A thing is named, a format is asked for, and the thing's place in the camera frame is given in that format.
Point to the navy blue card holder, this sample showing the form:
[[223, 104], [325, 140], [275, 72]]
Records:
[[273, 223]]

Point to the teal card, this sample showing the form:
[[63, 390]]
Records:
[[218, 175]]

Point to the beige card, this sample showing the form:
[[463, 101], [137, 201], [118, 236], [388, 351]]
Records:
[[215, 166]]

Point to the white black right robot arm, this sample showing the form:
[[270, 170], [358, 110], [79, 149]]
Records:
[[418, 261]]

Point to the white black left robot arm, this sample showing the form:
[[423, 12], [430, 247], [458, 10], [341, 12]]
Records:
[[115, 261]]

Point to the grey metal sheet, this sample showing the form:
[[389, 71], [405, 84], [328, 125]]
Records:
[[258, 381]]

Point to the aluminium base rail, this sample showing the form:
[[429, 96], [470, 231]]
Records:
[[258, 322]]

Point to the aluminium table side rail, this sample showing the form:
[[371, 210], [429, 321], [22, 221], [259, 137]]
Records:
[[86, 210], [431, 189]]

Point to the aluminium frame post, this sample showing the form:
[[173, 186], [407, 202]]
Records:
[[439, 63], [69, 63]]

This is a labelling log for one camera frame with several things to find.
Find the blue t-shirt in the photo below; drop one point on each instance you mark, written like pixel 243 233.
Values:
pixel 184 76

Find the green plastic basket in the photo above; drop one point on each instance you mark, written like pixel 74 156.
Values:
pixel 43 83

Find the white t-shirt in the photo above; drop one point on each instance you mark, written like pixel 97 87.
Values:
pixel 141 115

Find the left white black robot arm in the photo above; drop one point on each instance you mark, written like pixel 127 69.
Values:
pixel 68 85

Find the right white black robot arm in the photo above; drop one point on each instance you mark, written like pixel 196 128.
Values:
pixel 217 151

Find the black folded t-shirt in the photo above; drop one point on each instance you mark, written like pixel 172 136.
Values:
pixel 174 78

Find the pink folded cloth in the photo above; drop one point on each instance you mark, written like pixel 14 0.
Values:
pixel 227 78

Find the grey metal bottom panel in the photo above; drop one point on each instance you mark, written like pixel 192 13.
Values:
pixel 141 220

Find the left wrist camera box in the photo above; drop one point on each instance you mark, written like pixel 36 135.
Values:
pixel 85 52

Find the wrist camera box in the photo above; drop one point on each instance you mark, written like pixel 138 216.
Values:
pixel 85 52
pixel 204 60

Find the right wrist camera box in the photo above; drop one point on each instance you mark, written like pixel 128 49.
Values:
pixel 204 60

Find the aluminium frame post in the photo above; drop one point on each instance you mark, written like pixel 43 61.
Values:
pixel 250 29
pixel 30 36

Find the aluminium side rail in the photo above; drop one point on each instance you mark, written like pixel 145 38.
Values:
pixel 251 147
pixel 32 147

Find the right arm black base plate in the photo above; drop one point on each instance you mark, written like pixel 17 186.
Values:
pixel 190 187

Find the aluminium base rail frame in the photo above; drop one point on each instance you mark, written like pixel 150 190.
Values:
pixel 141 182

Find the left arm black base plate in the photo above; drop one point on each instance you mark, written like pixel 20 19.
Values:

______________________________

Before answering, check every line of the records for the string "right", then state how many lines have it, with the number only.

4